January 8, 2009 | Unregistered Commentertash
One of my dearest friends lost her son to suicide when he was in high school. After that, whenever she heard of someone else's loss, you could *see* is resonating in her, hurting her. She has called me several times over the last few months and is never turned off or deterred by my monosyllabic moods, or by the times when I can barely gasp out words on the phone, or by me not being the person I was. She's one of the few people for whom I don't feel pressured to wear the brave face, and I loved her before, but now, for that, I love her more.

I like to think that, given some more time, I'll be able to take her as my model and use my pain as a sort of map by which I can find ways to help others, but right now, I just cry. And to be under constant public scrutiny after losing a child...I don't even want to imagine what that feels like.
January 8, 2009 | Unregistered CommenterErica
(Ironically?) I used to say "the death of a child must be the most painful thing a person could ever experience - I don't know how a person would survive that." And here I am, surviving. I have always suspected the level of pain a person must feel when they lose a child. Now I know, and my heart aches when I hear stories of others who have lost their babies - no matter what age.

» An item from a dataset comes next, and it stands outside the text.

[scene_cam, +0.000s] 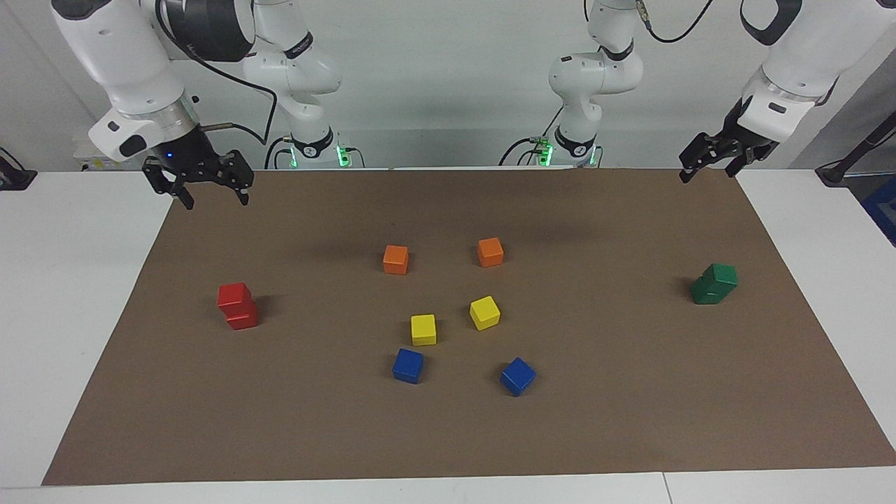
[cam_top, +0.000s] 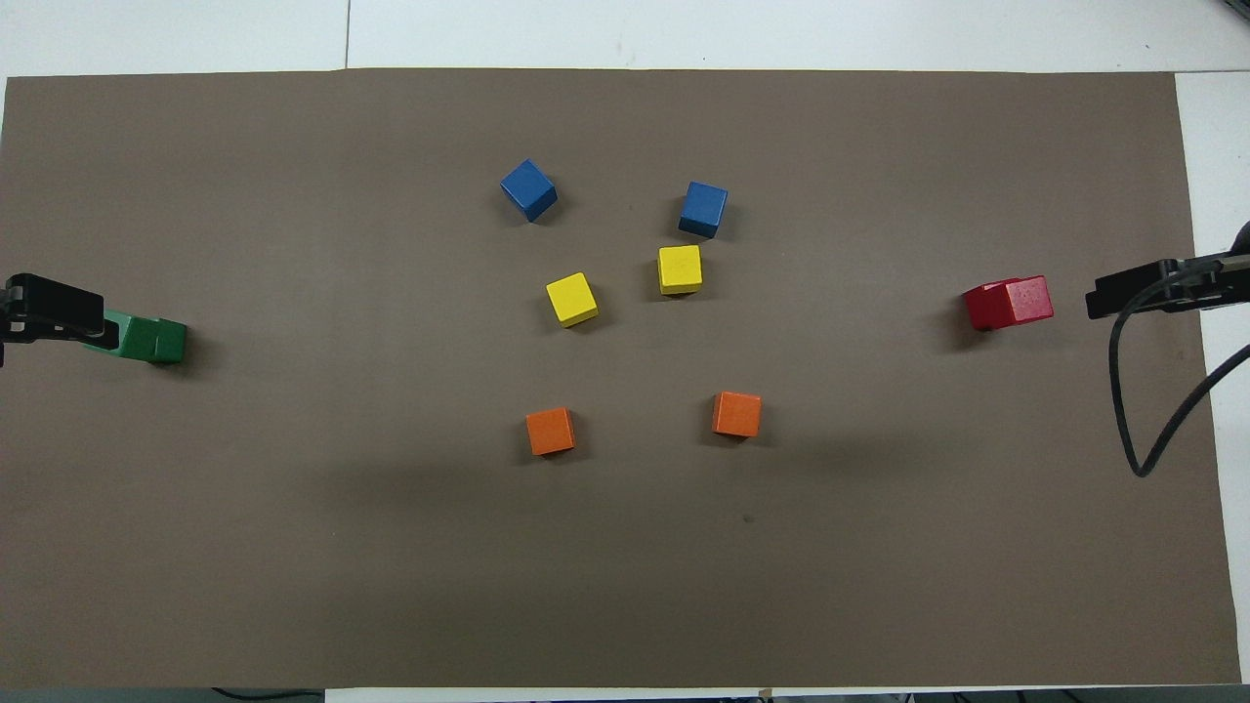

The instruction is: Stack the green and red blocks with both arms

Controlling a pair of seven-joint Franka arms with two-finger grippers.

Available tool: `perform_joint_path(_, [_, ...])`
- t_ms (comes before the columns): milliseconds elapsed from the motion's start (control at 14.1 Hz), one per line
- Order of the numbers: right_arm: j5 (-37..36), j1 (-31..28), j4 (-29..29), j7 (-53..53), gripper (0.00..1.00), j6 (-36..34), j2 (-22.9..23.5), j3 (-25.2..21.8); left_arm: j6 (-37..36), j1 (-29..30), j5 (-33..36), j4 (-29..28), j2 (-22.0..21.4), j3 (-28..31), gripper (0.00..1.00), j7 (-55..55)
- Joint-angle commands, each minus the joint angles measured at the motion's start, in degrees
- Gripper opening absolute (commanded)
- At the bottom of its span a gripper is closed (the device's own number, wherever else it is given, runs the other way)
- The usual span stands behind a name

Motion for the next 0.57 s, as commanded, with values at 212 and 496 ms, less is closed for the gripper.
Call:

I can't pretend to completely understand another's experience of the loss of their child - but having lost my child I can comprehend the LEVEL of the pain. I, too, weep when I hear of bereaved parents - no matter the circumstances, and no matter whether the baby is newly born or forty-five.
January 8, 2009 | Unregistered CommenterHMC
Usually? I get sick to my stomach remembering how fresh and raw everything was. Knowing the very long and lonely road they have in front of them.

It always makes me feel raw and vulnerable again.
January 9, 2009 | Unregistered Commenterkimberlee
At this very moment, my parents and younger sister (only 12 years old herself) are driving to the church to attend the funeral of her best friend. He was a 12 year-old sweet little boy who died suddenly and unexpectedly of cardiac arrest on Tuesday.

I just can't wrap my mind around the fact that some of us stay and some go.

My mind flashes back to my own daughter's funeral- a frozen Saturday much like today only one year ago. And I think of this poor little boy's mother, who probably still hasn't slept more than a few hours, burying her son in the frozen ground this afternoon, and I just want to shout and sob or crawl in my bed and never wake up.

Because as hard as today will be for her, some of the darkest days are yet to come.
January 10, 2009 | Unregistered CommenterG.
G: "some of the darkest days are yet to come."

Ain't that the truth. Please send this family my love, they're in my thoughts. As are you on this sad anniversary.
January 10, 2009 | Unregistered Commentertash
When I heard about this death in particular I thought of my own son who did not die, but who has had seizures. And who I watched one night not breath even when the doctors asked nicely. And who, because of the not breathing, needed a tube forced down his throat to help him breath.

I thought my own son was dying in front of my eyes and all I wanted to do was escape. I wanted to escape because I was unable to do what a mother really wants to do: hold her son, make it better, and yell at the doctors to "do SOMETHING!"

My son did not die that night. And he did not die with any of the other seizures. But he still, very rarely, has been known to have one. And my biggest fear in life is that he will die like Jett Travolta. I can hide the fear away most days, but it's still there.

My heart goes out to all families that have lost a child. Including to my brother and his wife who lost their first baby to SIDS nearly 18 years ago.